Quarantine as a political tool

Quarantine, being an institution to protect public health and to facilitate trade (Customs), was in Australian history subject to the ideological dictates of those in power: the white men. In order to keep Australia “white” after the conquest of Aboriginal Australia by their forebears, these men ruled at the exclusion of humans who were not of their kind by virtue of the otherness in their skin colour, language and customs.

During the May 1881-February 1882 smallpox epidemic in Sydney, the first identified case was the little boy of a Chinese labourer living at the Rocks.

As explained in McCreery and McKenzie (2013), quarantine became the tool of white nationalism in the quarantine of the Chinese passengers from SS Ocean and SS Brisbane, when none of them actually had smallpox or had been in contact with those who had (McCreery and McKenzie, 2013, p. 583).

To settle with the view to prosper is to colonise

Australia, as a modern nation, was born as a result of the global reaches of the British Empire; it was the product of an imperial colonialism. The first settlers to arrive in Australia – fair-skinned British subjects – wasted no time in establishing a polity to safeguard their interests. The Federation of 1901 only served to unite the self-interests of the earlier Colonies under the modern banner of nationalism. In view of this, the Chinese, who came in significant large numbers during the Gold Rush and were inheritors of an imperial and expansionist tradition far older than that of the British, were perceived by white Australians as a threat to their position of self-styled superiority over Indigenous Australians, who never had a “sovereign” say in which stranger could come and stay in their country, which, in contrast to the British notion of the Empire and the Chinese notion of the Middle Kingdom, and also to the modern notion of nation, was both an embodiment and a spirituality of the unity of human and earth.
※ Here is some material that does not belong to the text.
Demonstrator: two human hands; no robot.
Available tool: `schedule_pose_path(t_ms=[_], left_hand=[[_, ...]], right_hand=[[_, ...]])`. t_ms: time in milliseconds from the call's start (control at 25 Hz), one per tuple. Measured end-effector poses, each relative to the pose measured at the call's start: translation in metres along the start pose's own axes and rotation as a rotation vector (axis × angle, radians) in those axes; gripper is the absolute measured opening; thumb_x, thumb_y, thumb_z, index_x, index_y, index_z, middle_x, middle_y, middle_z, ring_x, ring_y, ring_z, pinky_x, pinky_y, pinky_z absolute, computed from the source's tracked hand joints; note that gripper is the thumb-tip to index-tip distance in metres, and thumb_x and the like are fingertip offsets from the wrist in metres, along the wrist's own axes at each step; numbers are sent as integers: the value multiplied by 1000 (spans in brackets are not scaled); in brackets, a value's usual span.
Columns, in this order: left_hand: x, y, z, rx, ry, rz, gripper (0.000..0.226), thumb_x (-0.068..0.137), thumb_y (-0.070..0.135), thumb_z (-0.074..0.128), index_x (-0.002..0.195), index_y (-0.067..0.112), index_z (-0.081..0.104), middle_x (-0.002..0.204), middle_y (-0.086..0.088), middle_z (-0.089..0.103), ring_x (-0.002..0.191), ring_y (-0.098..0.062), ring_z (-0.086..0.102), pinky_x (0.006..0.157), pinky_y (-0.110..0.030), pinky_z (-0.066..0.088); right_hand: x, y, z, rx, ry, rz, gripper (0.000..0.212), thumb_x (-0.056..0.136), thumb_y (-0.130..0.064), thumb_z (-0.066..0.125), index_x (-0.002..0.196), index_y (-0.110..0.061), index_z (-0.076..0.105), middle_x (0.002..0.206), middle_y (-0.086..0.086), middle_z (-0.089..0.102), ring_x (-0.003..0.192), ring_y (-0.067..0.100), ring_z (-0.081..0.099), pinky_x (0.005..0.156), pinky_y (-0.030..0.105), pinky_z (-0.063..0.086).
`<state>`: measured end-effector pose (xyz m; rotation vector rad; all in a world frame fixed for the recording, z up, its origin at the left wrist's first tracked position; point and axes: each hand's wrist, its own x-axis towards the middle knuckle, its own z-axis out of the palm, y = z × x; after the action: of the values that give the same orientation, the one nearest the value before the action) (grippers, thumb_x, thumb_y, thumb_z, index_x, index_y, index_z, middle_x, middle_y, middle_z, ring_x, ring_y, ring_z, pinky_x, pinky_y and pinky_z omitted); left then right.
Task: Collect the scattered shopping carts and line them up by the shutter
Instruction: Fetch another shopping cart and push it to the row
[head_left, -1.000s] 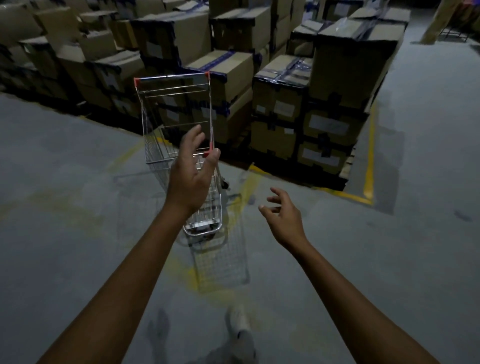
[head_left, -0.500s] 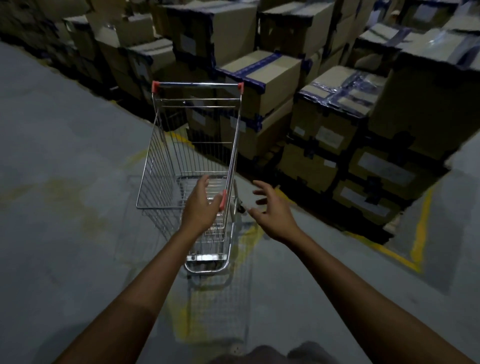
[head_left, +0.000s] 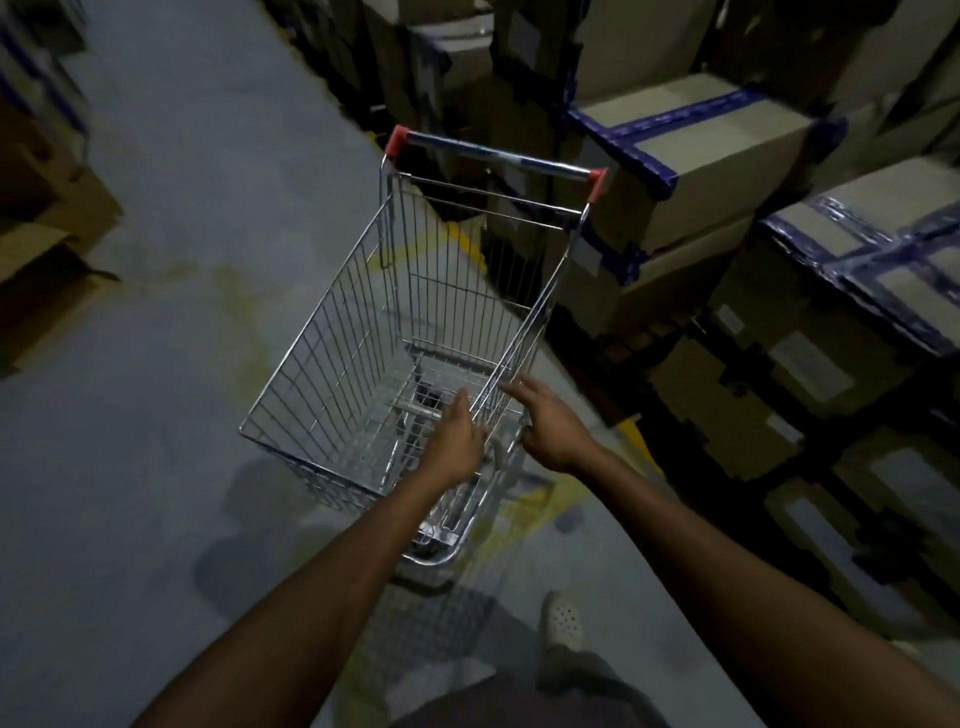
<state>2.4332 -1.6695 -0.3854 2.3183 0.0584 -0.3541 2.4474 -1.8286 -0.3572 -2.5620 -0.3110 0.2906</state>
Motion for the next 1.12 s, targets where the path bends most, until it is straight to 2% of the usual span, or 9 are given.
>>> schedule_pose_path(t_ms=[80,200,320,400,520,640,800,920,1120], left_hand=[[14,8,18,-35,82,-129,61,100,20,48,153,16,17,153,-13,33,131,-33,44,101,-43,40],[19,5,29,-97,287,-234,28,101,18,42,125,23,55,105,-2,62,96,-23,59,76,-34,48],[17,-11,27,-29,313,-126,22,99,12,45,105,11,66,79,9,48,81,-16,48,65,-22,36],[11,-26,15,2,269,-100,32,96,4,46,123,13,62,88,7,52,80,-13,50,61,-15,38],[-5,-70,-13,49,252,-50,58,89,-9,47,137,24,52,115,-5,60,95,-21,59,78,-28,50],[-20,-124,-62,130,293,-55,50,89,-6,54,131,20,59,123,-9,63,104,-26,60,88,-38,49],[-26,-186,-139,395,445,-103,51,68,-15,55,113,5,68,105,-23,68,98,-40,65,89,-48,49],[-12,-169,-172,498,494,-120,50,68,-18,56,116,-1,61,114,-24,63,109,-42,57,97,-55,42],[17,-80,-164,322,502,174,46,87,2,56,131,10,52,132,-9,58,125,-27,50,110,-47,34]], right_hand=[[24,22,-6,-102,-121,-61,86,75,7,56,147,-33,33,163,2,12,145,33,23,103,45,44],[51,30,-15,-230,-219,-113,89,77,8,59,148,-38,30,164,0,4,146,35,20,104,51,43],[70,25,-11,-343,-260,-141,89,81,2,61,151,-38,22,164,4,-3,149,33,9,112,56,31],[79,19,-5,-414,-257,-152,89,83,-7,66,152,-36,18,163,5,-7,149,33,1,114,59,25],[88,11,8,-422,-267,-162,87,84,-10,67,153,-29,18,163,8,-4,150,32,1,116,54,25],[90,-4,18,-318,-263,-142,78,86,-12,65,152,-22,25,163,9,5,149,29,12,112,45,36],[87,-39,18,-213,-139,-172,62,89,-24,63,145,-19,38,159,10,21,142,29,32,101,40,45],[86,-68,11,-191,-35,-199,51,90,-27,61,139,-21,47,158,10,25,135,30,42,96,40,46],[91,-108,-3,-275,100,-213,42,88,-26,62,129,-16,56,146,12,41,136,29,38,105,42,39]])
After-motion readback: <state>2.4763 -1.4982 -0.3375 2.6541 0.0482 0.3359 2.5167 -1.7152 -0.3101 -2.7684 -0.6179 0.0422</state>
Meanwhile, the stunted growth of our national psyche continues through lack of restoration of justice.

The White Australia Policy was an instrument used by one kind of colonists to protect themselves against the potential challenge posed by colonists of another kind. Both were motivated by gain, even if one was oppressed by the other. The postwar abolition of the White Australia Policy further dispossessed Indigenous Australians in their peaceful efforts to reclaim their country and their identity. For a genuine reconciliation to happen in our generation, there has to be a third way – out of the historic animosities between Asians and Europeans in Australia.
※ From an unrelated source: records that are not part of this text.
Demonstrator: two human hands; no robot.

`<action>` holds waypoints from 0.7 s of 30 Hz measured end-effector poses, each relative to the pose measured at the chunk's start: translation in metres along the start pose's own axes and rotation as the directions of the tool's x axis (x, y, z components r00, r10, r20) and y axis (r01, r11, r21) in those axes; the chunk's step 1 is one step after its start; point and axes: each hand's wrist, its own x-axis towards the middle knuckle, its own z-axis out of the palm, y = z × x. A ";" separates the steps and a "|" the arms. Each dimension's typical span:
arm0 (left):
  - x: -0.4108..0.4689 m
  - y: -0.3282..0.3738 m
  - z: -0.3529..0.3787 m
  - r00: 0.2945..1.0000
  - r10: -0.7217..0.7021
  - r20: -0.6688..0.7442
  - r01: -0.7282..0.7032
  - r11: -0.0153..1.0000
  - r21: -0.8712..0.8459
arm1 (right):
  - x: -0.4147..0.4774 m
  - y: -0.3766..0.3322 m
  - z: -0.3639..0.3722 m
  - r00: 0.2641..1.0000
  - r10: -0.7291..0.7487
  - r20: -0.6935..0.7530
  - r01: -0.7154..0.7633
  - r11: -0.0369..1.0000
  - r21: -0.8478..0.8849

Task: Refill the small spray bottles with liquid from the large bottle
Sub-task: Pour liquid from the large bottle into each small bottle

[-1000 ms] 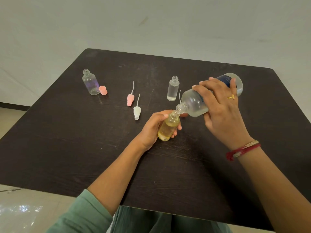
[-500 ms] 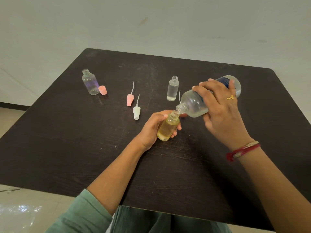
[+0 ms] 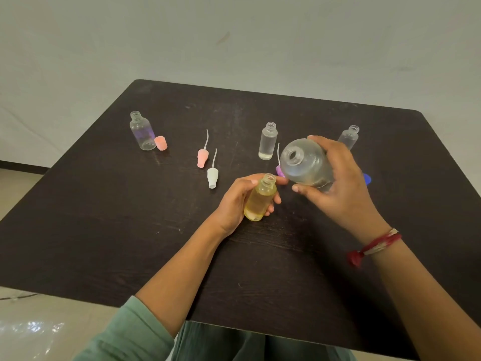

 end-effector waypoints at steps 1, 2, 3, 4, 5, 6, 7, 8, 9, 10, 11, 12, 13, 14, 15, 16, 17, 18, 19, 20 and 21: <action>0.000 0.000 0.000 1.000 0.002 -0.005 -0.002 1.000 0.003 | -0.002 -0.001 0.001 0.999 0.041 -0.018 -0.039 0.994 0.100; 0.000 0.001 0.001 1.000 0.004 -0.013 -0.004 1.000 0.004 | -0.004 -0.001 0.002 0.996 0.084 -0.033 -0.076 0.979 0.187; -0.001 0.001 0.001 1.000 0.005 -0.026 -0.004 1.000 0.004 | -0.006 -0.001 0.003 0.991 0.131 -0.042 -0.115 0.958 0.264; -0.001 0.001 0.001 0.999 0.005 -0.041 -0.005 1.000 0.002 | -0.008 0.000 0.006 0.982 0.185 -0.049 -0.158 0.928 0.338; -0.001 0.001 0.001 0.998 0.006 -0.057 -0.006 1.000 -0.001 | -0.010 0.002 0.008 0.968 0.245 -0.059 -0.201 0.890 0.410; -0.002 0.002 0.001 0.997 0.009 -0.075 -0.010 1.000 -0.007 | -0.013 0.004 0.010 0.951 0.302 -0.071 -0.233 0.846 0.479; -0.002 0.002 0.001 0.995 0.016 -0.098 -0.018 1.000 -0.017 | -0.015 0.005 0.013 0.935 0.345 -0.084 -0.247 0.802 0.543; -0.002 0.003 0.001 0.992 0.026 -0.126 -0.030 0.999 -0.028 | -0.018 0.006 0.016 0.921 0.376 -0.099 -0.248 0.764 0.595; -0.003 0.004 0.001 0.987 0.041 -0.158 -0.048 0.998 -0.040 | -0.020 0.006 0.018 0.910 0.399 -0.115 -0.244 0.738 0.629; -0.003 0.004 0.001 0.979 0.059 -0.194 -0.069 0.996 -0.049 | -0.022 0.007 0.021 0.898 0.419 -0.130 -0.242 0.721 0.649; -0.004 0.005 0.001 0.970 0.078 -0.229 -0.093 0.994 -0.056 | -0.024 0.007 0.023 0.889 0.436 -0.141 -0.243 0.709 0.662; -0.004 0.005 0.000 0.960 0.098 -0.262 -0.117 0.991 -0.057 | -0.025 0.008 0.026 0.880 0.450 -0.149 -0.245 0.700 0.670; -0.004 0.005 -0.001 0.948 0.122 -0.293 -0.143 0.988 -0.052 | -0.026 0.010 0.028 0.875 0.461 -0.151 -0.247 0.691 0.679; -0.005 0.006 -0.002 0.935 0.148 -0.321 -0.169 0.985 -0.039 | -0.027 0.011 0.030 0.871 0.468 -0.149 -0.250 0.684 0.685; -0.005 0.007 -0.004 0.922 0.179 -0.344 -0.198 0.980 -0.019 | -0.027 0.011 0.031 0.870 0.471 -0.144 -0.253 0.679 0.689; -0.005 0.009 -0.006 0.908 0.210 -0.363 -0.223 0.975 0.005 | -0.026 0.011 0.033 0.873 0.469 -0.138 -0.254 0.677 0.691; -0.006 0.012 -0.009 0.895 0.234 -0.379 -0.243 0.970 0.024 | -0.027 0.010 0.034 0.877 0.462 -0.134 -0.252 0.679 0.690; -0.006 0.016 -0.014 0.882 0.254 -0.397 -0.259 0.965 0.043 | -0.026 0.009 0.036 0.883 0.450 -0.135 -0.243 0.683 0.689; -0.007 0.020 -0.019 0.870 0.270 -0.412 -0.270 0.961 0.060 | -0.027 0.008 0.038 0.888 0.438 -0.139 -0.233 0.689 0.686; -0.007 0.023 -0.026 0.862 0.282 -0.422 -0.276 0.958 0.077 | -0.029 0.008 0.040 0.891 0.430 -0.147 -0.224 0.696 0.682; -0.008 0.027 -0.033 0.854 0.293 -0.430 -0.279 0.955 0.097 | -0.030 0.008 0.041 0.893 0.422 -0.155 -0.212 0.700 0.682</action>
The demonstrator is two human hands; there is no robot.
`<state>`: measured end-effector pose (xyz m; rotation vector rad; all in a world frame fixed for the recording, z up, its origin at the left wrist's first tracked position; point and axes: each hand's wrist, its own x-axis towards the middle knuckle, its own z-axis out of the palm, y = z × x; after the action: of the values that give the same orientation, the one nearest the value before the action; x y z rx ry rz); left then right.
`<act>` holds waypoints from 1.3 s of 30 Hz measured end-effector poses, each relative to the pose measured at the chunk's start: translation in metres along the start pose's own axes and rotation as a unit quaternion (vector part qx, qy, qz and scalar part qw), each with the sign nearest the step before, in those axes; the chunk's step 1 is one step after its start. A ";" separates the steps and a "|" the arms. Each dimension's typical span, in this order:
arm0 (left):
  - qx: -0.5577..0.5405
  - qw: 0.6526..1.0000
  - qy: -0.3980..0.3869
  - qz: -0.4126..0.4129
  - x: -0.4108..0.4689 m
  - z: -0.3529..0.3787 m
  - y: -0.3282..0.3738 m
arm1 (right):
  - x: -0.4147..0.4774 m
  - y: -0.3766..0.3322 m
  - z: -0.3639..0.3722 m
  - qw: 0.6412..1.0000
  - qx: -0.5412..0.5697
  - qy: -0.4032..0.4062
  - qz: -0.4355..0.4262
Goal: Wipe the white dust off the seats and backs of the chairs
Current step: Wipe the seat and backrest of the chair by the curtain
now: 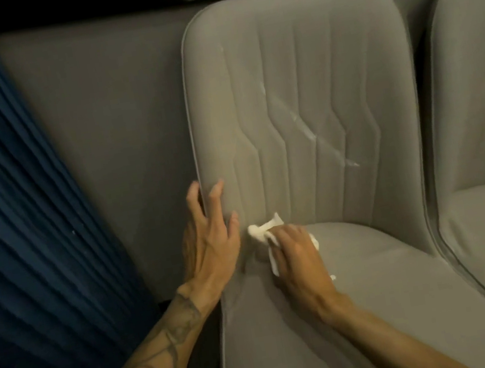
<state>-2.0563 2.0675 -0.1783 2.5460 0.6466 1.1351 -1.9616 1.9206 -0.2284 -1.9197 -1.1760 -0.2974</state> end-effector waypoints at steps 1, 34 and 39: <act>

Racial determination: Innengard and Utgard in quarantine and in society

Major quarantine stations in Australia such as North Head and Point Nepean, which segregated non-Europeans from European Australians and European immigrants, each acted, in its historicity, as the contested ground for the opposing forces between strategic oppression by the white authorities and the passive resistance of the coloured internees. On the general level, the same forces were being played out in Australian society as a whole under the White Australia Policy. Quarantine stations were microcosmic reflections of the highly racially determined Australian ethos of the time, which rejected any notion of an integrated citizenship but preferred the ancient dichotomy of Innengard and Utgard as described in the Old Norse sagas. In terms of public health control, this allowed for populist scapegoating of those outside the white Innengard as sources of dangerous infectious diseases that threatened to bring down its superior order, progress and prosperity.
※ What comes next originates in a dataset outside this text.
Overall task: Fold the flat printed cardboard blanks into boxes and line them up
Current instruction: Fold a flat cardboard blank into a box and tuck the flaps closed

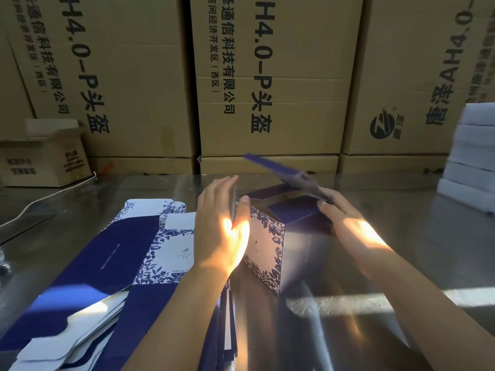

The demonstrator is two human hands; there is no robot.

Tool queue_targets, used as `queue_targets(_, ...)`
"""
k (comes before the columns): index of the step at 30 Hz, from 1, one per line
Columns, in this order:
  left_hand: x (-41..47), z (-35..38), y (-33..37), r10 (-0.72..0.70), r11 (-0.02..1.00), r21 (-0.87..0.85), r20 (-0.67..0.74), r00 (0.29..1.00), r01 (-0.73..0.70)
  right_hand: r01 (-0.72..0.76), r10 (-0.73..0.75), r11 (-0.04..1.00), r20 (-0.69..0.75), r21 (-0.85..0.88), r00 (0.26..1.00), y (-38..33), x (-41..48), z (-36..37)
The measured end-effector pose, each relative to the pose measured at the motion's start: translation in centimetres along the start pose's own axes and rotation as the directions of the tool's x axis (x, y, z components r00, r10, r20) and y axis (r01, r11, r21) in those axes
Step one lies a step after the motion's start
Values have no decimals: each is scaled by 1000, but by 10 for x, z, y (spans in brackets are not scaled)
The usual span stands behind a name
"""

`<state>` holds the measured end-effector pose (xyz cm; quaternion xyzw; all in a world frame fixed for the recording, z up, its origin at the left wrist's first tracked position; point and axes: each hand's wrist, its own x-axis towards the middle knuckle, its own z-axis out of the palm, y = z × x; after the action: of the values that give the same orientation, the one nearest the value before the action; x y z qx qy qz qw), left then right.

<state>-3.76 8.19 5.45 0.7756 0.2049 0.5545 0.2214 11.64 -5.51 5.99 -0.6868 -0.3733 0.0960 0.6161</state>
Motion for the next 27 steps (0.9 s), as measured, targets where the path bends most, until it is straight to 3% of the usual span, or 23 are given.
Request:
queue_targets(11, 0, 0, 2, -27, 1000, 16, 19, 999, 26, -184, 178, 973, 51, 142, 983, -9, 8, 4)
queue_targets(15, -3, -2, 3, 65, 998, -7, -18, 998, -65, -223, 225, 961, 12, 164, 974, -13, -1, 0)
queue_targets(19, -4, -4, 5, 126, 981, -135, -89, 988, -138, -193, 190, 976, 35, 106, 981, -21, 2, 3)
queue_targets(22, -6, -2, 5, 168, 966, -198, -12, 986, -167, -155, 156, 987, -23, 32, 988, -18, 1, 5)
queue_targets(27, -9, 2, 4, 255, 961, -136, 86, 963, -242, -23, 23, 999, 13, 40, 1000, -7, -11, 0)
Yi (邑): Chinese sense of place

Yi (邑), which literally means “county”, actually implies, on the hermeneutic level, a far more evocative and reflective attunement to a unique cultural sense of place that defines the traditional, earthbound Chinese attitude. For the Chinese, existence is not merely presence in spatiality, but an existential reference to place – what the German philosopher Heidegger describes as the engagement with the “placeness” of place (Örtlichkeit der Orte) as the “placehood” (Ortschaft) of being (Heidegger, 1996). Yi, in essence, is existential topology. In its meaningfulness, yi is also the voice of the Chinese people. Often found on Chinese gravestones in foreign lands, yi speaks beyond death, hence beyond the temporal limitations of an individual’s temporality.